Formulation Technology Platforms

Formulation technologies in pharmaceuticals refer to the methods and processes used to combine different chemical substances, including the active drug, to produce a final medicinal product. This involves the art and science of carefully crafting the composition, structure, and delivery of pharmaceuticals to optimize their therapeutic benefits while minimizing potential risks,

We use advanced formulation technologies meticulously designed, for even the most challenging-to-formulate compounds. We have formulation technologies for a broad range of dosage forms such as oral solid doses (OSD), solutions, oral dissolving films (ODFs), suspensions, topical applications, transdermal patches, gels, and creams.

Our expertise and cutting-edge formulation technologies have propelled molecules from the initial stages of development to full-scale commercialization. Our formulation head has 30+ years of experience and our staff also have an average of 15+ years experience each. This extensive experience enables us to collaborate closely with our clients, ensuring that we identify and implement the most suitable technology for each specific molecule. 

We have experience working with hundreds of different molecules, each requiring unique delivery profiles and often needing to adhere to accelerated development timelines. Our broad range of oral delivery formulation technologies allows us to expedite the advancement of your molecule to the next phase of development with remarkable efficiency. By leveraging our versatile delivery systems, we can significantly enhance the clinical efficacy of your product. 

Formulation Technologies Overview

CONTROLLED RELEASE

Controlled release formulations are meticulously engineered to dispense the drug at a specific, predetermined rate, thereby extending the therapeutic effect over an extended period and significantly enhancing patient adherence to medication regimens. The core principle behind these formulations is to ensure a sustained delivery of the active ingredient, maintaining its concentration within the therapeutic window for a prolonged duration, which minimizes the need for frequent dosing. This technology employs various mechanisms, such as diffusion-controlled, erosion-controlled, and osmotic-controlled systems, to achieve a controlled and consistent release profile.

MICROENCAPSULATION

Microencapsulation technology involves the sophisticated process of encasing minuscule particles or droplets of active pharmaceutical ingredients within a protective coating. This technique is particularly advantageous for safeguarding sensitive compounds from environmental factors such as light, moisture, and oxygen, thereby preventing their degradation.
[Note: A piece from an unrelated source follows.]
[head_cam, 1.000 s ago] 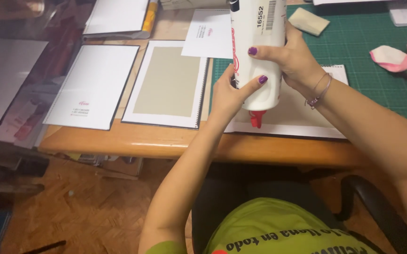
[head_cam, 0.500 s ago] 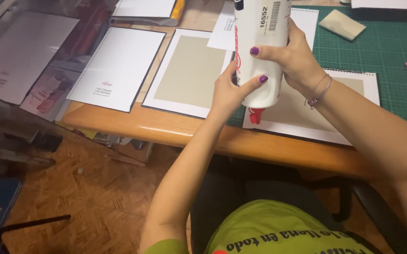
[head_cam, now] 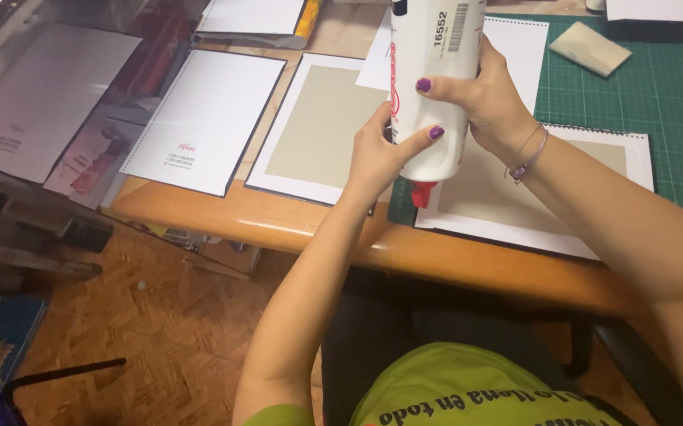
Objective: Applying glue to a notebook cover and attaching it to a cardboard backing
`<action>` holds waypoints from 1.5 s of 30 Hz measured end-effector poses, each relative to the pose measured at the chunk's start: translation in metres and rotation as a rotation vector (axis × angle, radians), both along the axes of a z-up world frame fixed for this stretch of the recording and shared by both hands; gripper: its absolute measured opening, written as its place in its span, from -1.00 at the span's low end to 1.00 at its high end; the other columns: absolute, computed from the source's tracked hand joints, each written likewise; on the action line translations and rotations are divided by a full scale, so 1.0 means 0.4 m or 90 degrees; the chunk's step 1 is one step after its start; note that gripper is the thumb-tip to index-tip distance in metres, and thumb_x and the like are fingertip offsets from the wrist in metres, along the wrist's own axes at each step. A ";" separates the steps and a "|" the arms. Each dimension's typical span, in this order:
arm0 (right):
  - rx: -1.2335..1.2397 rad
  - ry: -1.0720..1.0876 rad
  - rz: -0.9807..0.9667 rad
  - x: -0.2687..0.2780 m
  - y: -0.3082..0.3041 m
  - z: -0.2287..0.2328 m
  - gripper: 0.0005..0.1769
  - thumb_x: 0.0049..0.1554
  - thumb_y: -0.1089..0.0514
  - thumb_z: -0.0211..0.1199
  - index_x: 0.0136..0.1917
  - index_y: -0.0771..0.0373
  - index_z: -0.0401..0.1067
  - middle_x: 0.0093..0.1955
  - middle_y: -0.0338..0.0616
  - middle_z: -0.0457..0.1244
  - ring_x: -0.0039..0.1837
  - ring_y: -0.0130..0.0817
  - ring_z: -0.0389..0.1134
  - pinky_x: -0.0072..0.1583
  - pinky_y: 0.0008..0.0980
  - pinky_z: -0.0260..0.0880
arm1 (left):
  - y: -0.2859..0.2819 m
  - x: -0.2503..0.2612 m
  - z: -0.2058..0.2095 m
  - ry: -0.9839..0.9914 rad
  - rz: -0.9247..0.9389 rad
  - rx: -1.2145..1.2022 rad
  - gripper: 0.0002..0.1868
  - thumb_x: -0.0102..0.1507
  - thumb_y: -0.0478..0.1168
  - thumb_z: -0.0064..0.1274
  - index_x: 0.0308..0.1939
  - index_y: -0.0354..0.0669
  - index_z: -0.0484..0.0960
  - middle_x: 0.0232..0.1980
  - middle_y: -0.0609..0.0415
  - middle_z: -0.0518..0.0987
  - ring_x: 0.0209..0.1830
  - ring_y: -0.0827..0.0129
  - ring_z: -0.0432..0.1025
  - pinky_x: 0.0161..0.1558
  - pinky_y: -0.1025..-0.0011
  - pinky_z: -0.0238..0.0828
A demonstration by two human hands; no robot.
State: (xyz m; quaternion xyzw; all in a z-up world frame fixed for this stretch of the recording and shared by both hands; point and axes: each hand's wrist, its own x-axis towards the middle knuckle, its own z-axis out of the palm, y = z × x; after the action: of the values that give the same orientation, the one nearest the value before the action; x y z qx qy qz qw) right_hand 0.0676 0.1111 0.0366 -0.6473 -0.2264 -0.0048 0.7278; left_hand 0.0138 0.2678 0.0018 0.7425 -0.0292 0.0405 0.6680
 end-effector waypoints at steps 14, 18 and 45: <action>0.007 0.004 -0.029 0.082 -0.048 0.013 -0.26 -0.04 0.04 0.48 0.31 0.20 0.22 0.28 -0.11 0.33 0.28 -0.26 0.41 0.26 -0.24 0.58 | -0.040 0.126 -0.002 -0.011 -0.031 0.039 -0.43 -0.06 0.17 0.29 -0.08 -0.01 0.61 -0.25 0.20 0.64 -0.27 0.49 0.44 -0.20 0.54 0.41; 0.017 -0.010 -0.031 0.119 -0.064 0.006 -0.27 -0.03 0.05 0.48 0.32 0.19 0.23 0.27 -0.12 0.33 0.27 -0.27 0.41 0.26 -0.26 0.57 | -0.050 0.165 0.002 -0.022 -0.041 0.042 -0.42 -0.05 0.17 0.30 -0.06 0.00 0.62 -0.23 0.22 0.65 -0.24 0.50 0.47 -0.16 0.54 0.43; 0.052 -0.106 -0.076 0.280 -0.175 -0.072 -0.33 -0.02 0.06 0.51 0.28 0.21 0.31 0.23 -0.13 0.35 0.25 -0.25 0.42 0.27 -0.26 0.54 | -0.110 0.353 0.010 -0.097 -0.117 0.130 -0.35 -0.11 0.23 0.32 -0.05 0.06 0.57 -0.16 0.27 0.64 -0.16 0.42 0.44 -0.05 0.49 0.37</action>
State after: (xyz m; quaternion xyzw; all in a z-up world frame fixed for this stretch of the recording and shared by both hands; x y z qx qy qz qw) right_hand 0.1795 0.0412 0.0078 -0.6267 -0.2465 -0.1114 0.7308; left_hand 0.1549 0.2237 0.0059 0.7957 -0.1516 0.0320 0.5856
Additionally, microencapsulation allows for precise control over the release rates of the encapsulated materials, enabling tailored delivery profiles that can be immediate, delayed, or sustained. Furthermore, it is an effective method for masking unpleasant tastes and odors of active ingredients, thereby improving the palatability and patient acceptability of oral medications.

MULTIPARTICULATE

Multiparticulate drug delivery systems comprise numerous small discrete particles, each potentially containing a portion of the active ingredient. These systems offer several benefits, including uniform distribution of the drug throughout the gastrointestinal tract, which can lead to more consistent absorption and reduced risk of local irritation. The multiparticulate approach also provides flexibility in formulating dosage forms, such as capsules, sachets, or suspensions, which can enhance patient compliance, particularly in populations that have difficulty swallowing traditional tablets.
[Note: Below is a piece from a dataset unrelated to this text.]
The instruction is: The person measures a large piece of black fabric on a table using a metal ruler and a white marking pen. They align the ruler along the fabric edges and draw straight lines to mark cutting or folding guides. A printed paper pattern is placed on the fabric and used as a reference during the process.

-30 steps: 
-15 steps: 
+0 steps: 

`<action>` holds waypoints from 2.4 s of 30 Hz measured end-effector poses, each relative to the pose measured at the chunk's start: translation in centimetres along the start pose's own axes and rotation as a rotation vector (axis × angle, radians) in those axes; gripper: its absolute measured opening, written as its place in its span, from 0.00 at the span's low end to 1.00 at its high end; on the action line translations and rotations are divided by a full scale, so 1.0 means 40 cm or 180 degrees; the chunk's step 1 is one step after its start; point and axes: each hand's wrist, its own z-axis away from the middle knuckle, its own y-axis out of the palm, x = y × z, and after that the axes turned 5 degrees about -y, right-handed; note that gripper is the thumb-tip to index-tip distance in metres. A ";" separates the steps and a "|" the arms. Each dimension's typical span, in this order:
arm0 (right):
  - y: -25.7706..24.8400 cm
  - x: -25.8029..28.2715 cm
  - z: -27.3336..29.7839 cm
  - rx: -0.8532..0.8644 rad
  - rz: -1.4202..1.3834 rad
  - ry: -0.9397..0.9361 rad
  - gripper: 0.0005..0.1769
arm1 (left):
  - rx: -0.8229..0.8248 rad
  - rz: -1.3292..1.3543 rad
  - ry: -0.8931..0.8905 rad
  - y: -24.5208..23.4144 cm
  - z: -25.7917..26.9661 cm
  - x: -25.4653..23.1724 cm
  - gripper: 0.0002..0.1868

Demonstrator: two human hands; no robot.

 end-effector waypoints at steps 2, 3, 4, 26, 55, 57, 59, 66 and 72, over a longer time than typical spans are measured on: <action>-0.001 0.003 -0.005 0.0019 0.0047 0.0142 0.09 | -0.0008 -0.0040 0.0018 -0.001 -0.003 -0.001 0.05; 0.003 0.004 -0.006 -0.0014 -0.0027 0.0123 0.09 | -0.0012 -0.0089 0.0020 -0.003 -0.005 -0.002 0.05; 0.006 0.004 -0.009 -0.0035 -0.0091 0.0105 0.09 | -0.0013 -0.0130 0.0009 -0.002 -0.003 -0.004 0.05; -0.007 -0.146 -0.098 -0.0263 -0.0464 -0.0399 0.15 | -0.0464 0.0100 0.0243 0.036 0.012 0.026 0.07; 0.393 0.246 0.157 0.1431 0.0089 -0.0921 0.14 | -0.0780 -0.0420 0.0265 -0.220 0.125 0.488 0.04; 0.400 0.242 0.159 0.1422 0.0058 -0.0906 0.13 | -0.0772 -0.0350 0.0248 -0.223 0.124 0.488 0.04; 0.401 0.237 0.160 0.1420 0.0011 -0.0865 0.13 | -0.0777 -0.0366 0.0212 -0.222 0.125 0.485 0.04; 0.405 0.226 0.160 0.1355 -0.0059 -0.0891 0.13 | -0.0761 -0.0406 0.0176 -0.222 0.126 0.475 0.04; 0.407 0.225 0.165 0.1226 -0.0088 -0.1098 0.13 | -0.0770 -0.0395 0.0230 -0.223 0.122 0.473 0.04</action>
AMORPHOUS SOLID DISPERSIONS

Amorphous solid dispersions involve the dispersion of poorly soluble drugs within a polymer matrix, resulting in a non-crystalline, amorphous state that significantly enhances the drug’s solubility and bioavailability. This technology is vital for formulating drugs with inherently low aqueous solubility, which is a common challenge in pharmaceutical development. The polymer matrix not only stabilizes the amorphous form of the drug but also facilitates its dissolution by creating a supersaturated solution, thus improving the drug’s absorption and therapeutic efficacy.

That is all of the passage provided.